U.S. Army Staff Sergeant Robert Bales has been charged with 17 counts of premeditated murder, six counts of attempted murder, and other charges in connection with a shooting rampage in southern Afghanistan earlier this month.
Bales, 38, would face a minimum of life imprisonment with the chance of parole, but could face the death penalty if convicted.
He is currently in a military prison at Fort Leavenworth in the U.S. state of Kansas, where he has been held since last week.
The sergeant allegedly left his base in Kandahar Province before dawn on the morning of March 11 and shot 17 Afghan civilians, including nine children, while they slept in their beds, before burning some of the bodies. He was originally suspected of killing 16 villagers before the U.S. military raised the figure.
The incident has caused outrage in Afghanistan at a time when Kabul and Washington are working through the sticking points of an agreement to chart their relations after the withdrawal of U.S. combat troops in 2014.
Afghan officials have reportedly asked the United States for some role in the criminal proceedings against Bales, perhaps as observers. Some parliamentarians and relatives of the victims have demanded that Bales be turned over to the Afghan justice system.
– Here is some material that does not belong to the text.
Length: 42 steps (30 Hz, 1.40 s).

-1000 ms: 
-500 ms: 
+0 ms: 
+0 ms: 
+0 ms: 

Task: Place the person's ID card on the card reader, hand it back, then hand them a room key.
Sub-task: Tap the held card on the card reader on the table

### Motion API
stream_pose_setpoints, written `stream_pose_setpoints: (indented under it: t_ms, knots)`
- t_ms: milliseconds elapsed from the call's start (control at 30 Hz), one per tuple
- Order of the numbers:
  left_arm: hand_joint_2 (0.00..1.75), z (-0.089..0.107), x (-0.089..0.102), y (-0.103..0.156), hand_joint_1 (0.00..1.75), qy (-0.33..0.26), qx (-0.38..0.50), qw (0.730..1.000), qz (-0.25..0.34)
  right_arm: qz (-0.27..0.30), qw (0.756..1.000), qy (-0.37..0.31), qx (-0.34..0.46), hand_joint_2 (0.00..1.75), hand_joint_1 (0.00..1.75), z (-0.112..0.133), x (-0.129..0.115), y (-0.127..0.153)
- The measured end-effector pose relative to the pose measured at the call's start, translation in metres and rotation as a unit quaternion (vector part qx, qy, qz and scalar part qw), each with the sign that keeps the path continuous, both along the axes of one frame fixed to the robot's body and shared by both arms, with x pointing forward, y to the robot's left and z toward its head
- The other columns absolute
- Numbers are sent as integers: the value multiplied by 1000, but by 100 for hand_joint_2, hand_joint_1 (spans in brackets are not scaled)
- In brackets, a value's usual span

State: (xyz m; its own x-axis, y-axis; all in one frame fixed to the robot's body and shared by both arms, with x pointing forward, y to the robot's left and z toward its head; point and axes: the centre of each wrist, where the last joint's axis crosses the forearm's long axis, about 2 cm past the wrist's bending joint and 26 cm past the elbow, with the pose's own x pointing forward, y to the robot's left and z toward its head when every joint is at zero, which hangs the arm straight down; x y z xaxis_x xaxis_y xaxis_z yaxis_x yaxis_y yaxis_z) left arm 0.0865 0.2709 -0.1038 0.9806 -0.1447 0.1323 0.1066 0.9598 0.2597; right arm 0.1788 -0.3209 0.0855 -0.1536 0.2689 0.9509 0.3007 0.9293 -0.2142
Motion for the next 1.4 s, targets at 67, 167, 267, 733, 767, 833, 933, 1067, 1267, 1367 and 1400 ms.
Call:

The Taliban, who have waged a decade-long insurgency since they were toppled after the U.S. invasion, told AFP that they planned to speed up attacks on U.S. forces as revenge.
Speaking two days after the shooting, U.S. President Barack Obama called the incident "heartbreaking" and said it does not reflect American values or represent the U.S. military.
"I've directed the Pentagon to make sure that we spare no effort in conducting a full investigation. I can assure the American people and the Afghan people that we will follow the facts wherever they lead us, and we will make sure that anybody who was involved is held fully accountable with the full force of the law," Obama said.
U.S. officials are also working to offer monetary compensation to the families of the shooting victims.
The incident came amid already heightened tensions and anti-American sentiment in Afghanistan after the accidental burning of copies of the Koran at a NATO military base in February.
Some in Washington have since renewed calls for an accelerated withdrawal of U.S. troops from the country.
That appears unlikely after the U.S. commander in Afghanistan, General John Allen, told a Congressional hearing this week that favored keeping "significant combat power” in place in Afghanistan in 2013, with 68,000 U.S. troops on the ground.
The Bales case has drawn added attention in the United States to the debate over mental-health care for troops.
Bales was on his fourth tour of duty in Afghanistan, having served three tours in Iraq, where he suffered head injuries.
Earlier on March 23, Bales' civilian attorney, John Henry Browne, said that he believes the government will have a hard time proving its case and that his client's mental state will be an important issue.